The team was pleasantly surprised by how easy it was to scale up the production of a selected hydrogenase. "We generate the protein shell of the enzyme biologically and the active site with metals chemically. If we bring both into an aqueous solution, the active site spontaneously gets into the right place in the protein shell and the enzyme is thus functional," the researcher reports. Although this mechanism was basically known, this is how they found out that it would also work smoothly on this large scale.

Now the acid test is on

The next step will be the most difficult: Now it all has to work for a reaction that is oxygen-dependent. "We are planning a hydroxylation as a model reaction," says Plumeré. That's a classic biotechnology reaction, only usually with sugar or alcohol as the electron donor. "But it would be cheapest with hydrogen," the researcher emphasizes.

"Once we get the oxygen-dependent reaction right, virtually any reaction is possible with this system," says the project leader, describing the enormous potential for using SynHydro3 technology to drive many classic reactions in biotechnology. This is because, in principle, all types of enzymes can be anchored in the polymer disk without having to modify or further develop the disk. The researchers have already tested this for some enzymes. If the process is successfully commercialized - and the project participants hope it will be - customers could supply their enzymes and production could be virtually "on demand.

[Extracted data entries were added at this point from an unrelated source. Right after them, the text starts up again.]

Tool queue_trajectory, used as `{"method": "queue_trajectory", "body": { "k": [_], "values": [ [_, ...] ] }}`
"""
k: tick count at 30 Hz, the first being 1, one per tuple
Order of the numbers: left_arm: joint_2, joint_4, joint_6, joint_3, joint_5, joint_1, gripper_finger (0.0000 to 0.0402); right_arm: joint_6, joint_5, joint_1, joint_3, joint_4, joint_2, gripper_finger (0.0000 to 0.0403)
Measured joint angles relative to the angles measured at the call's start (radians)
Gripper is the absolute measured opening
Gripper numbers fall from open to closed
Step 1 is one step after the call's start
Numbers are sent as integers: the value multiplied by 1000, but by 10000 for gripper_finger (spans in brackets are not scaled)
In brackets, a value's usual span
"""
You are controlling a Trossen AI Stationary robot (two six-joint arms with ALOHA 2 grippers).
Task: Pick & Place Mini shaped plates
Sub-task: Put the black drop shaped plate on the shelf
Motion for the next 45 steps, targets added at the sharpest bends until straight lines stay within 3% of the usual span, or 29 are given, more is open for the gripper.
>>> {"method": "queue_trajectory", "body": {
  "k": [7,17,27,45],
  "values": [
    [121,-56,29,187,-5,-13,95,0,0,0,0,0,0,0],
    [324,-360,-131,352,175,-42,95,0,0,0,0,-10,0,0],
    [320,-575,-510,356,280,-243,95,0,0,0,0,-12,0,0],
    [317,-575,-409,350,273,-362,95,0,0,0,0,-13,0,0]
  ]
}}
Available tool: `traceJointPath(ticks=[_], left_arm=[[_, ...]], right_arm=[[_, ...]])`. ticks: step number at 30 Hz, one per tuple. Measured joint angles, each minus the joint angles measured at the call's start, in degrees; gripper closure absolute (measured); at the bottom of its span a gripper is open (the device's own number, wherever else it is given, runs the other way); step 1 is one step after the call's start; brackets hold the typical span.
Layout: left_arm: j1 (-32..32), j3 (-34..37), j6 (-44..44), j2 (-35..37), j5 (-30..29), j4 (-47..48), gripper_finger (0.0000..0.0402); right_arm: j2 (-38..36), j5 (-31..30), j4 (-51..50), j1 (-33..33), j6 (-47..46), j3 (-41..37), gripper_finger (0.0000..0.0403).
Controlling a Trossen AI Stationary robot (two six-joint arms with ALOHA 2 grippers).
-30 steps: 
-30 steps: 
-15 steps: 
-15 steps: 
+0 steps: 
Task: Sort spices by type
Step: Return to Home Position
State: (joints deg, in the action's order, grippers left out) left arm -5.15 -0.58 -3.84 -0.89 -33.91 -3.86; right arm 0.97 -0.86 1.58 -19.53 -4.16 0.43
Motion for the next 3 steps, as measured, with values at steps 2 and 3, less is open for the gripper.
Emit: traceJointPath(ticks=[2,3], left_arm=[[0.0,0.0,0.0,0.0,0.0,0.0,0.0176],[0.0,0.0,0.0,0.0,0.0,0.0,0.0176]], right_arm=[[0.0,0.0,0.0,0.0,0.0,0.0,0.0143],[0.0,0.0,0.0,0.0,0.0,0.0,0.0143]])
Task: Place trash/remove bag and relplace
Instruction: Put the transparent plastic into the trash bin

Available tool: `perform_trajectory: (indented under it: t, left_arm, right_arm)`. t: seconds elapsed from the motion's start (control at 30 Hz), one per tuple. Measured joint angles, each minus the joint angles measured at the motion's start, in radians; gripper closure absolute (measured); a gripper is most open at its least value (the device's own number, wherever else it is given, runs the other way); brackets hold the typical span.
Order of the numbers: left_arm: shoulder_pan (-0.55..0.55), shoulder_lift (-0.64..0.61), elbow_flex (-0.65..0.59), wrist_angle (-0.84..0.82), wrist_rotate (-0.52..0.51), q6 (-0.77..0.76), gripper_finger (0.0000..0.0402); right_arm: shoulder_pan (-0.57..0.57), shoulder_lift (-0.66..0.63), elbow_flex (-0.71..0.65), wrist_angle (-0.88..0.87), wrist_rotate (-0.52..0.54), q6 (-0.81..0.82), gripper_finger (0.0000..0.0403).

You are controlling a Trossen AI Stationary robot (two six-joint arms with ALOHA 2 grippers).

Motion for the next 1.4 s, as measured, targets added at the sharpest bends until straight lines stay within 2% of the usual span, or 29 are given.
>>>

The project goal is long-chain carbon molecules

"In this context, we are interested in all reactions in which CO2 is incorporated into molecules, because electrons and protons are needed to synthesize complex molecules," says Plumeré. Anything is possible, he says, from bulk chemicals to fine chemicals. The project team itself would like to be able to produce long-chain carbon molecules by the end of the project. Compared to the established process, production with hydrogen could become completely fossil-free.

And for those who wonder where all the hydrogen will come from in the event of success: The chemical industry already consumes large quantities of gray hydrogen for ammonia synthesis in fertilizer production alone. According to Plumeré's assessment, the hydrogen for the new reaction process would not make any further difference - and should also be green, i.e., come from renewable sources.